Understanding Google's Mindset on Classifying Spam

If...

  • people would not notice it when Google removes your site from the search results
  • Google can clone your business model without paying writers to produce content or carrying physical inventory

... then your site is spam. Maybe not by today's standards, but eventually.

As the web evolves, a once whitelisted site can become a site that is easy to penalize. Evolve with the web, or grow irrelevant by the day.

This could sound like a scaremongering post, or it could be taken as a sign of the importance of connecting with people on an emotional level, and offering an experience worth sharing.
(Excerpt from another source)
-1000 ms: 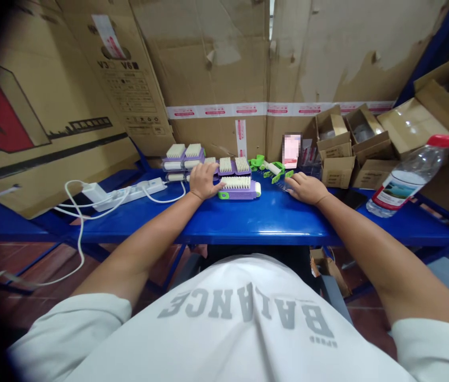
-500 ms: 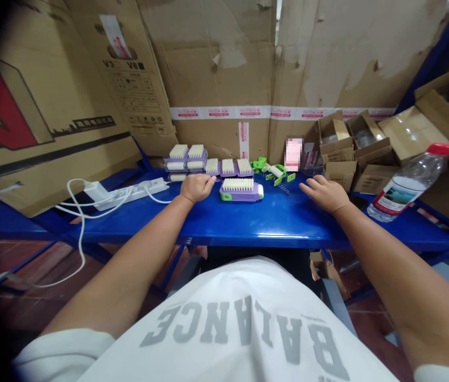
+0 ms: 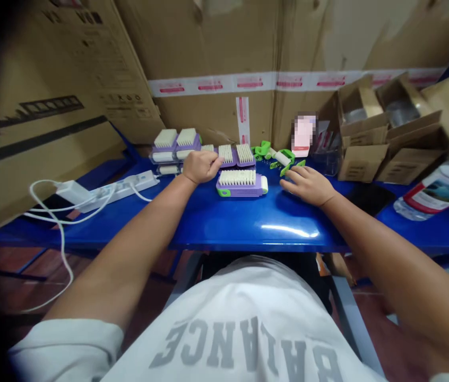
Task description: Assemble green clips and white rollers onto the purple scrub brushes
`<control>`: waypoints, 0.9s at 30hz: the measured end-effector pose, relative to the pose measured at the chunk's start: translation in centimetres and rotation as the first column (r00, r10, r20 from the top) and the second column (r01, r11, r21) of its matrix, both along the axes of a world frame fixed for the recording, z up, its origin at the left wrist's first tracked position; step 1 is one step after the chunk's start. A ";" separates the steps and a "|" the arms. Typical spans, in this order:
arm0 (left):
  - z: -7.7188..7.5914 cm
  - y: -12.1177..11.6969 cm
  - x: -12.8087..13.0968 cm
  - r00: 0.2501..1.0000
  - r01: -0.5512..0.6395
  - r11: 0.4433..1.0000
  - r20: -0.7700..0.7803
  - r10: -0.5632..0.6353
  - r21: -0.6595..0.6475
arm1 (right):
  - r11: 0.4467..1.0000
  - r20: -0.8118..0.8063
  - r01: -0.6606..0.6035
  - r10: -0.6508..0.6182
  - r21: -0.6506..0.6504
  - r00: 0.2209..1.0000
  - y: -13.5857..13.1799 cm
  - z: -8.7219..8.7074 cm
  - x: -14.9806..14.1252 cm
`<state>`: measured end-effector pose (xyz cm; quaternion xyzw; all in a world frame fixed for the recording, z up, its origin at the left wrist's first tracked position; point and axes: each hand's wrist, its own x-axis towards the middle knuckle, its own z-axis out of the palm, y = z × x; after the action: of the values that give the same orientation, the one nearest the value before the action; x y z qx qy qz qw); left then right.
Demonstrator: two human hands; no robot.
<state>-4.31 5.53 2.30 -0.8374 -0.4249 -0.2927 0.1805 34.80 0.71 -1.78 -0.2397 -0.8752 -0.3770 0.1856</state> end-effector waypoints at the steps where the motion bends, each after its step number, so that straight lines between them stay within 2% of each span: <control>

Published: November 13, 2007 by Aaron Wall in google

Comments

Patrick
November 14, 2007 - 3:47am

When you say "evolve with the web or grow irrelevant by the day." I guess that's a hint at book publishers publishing their content online and thus most written information becoming hard/impossible to compete with (unless you find a topic on which there are no books), which means your sites have to become more interactive (trying hard not to use that buzzword ;))?
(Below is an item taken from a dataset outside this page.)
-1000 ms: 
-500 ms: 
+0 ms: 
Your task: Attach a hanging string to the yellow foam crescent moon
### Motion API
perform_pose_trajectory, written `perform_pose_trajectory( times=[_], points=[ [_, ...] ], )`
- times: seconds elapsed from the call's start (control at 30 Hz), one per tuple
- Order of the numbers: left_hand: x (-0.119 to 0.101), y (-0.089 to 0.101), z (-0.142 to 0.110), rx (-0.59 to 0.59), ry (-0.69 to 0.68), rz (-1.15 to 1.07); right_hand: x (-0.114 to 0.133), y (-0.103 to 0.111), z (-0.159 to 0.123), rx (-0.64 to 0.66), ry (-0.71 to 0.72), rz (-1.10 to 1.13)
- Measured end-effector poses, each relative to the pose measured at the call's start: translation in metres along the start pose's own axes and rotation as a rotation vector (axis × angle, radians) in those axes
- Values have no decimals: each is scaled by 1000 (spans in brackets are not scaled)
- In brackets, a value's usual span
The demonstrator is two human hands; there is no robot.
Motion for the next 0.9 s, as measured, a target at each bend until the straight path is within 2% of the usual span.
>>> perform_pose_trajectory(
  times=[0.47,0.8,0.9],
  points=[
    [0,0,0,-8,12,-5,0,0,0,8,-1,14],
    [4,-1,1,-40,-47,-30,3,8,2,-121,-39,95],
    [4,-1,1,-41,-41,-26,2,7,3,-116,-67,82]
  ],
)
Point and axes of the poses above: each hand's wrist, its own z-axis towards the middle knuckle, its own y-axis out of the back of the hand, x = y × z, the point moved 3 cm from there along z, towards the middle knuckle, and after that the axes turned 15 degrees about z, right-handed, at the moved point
But I assume you weren't referring exclusively to that (were u referring to that at all?), but to the web becoming more competitive in general?

How can one evolve with the web? Becoming more web 2.0ish (ok now I used it) and using video content? I cant help but think there's something else you were hinting it that I dont see ;-(

November 14, 2007 - 4:25am

The tools you use and the interactivity are certainly part of what I was referencing. But also topic selection and content format are two big components. And then so is brand building and community participation on and off your site.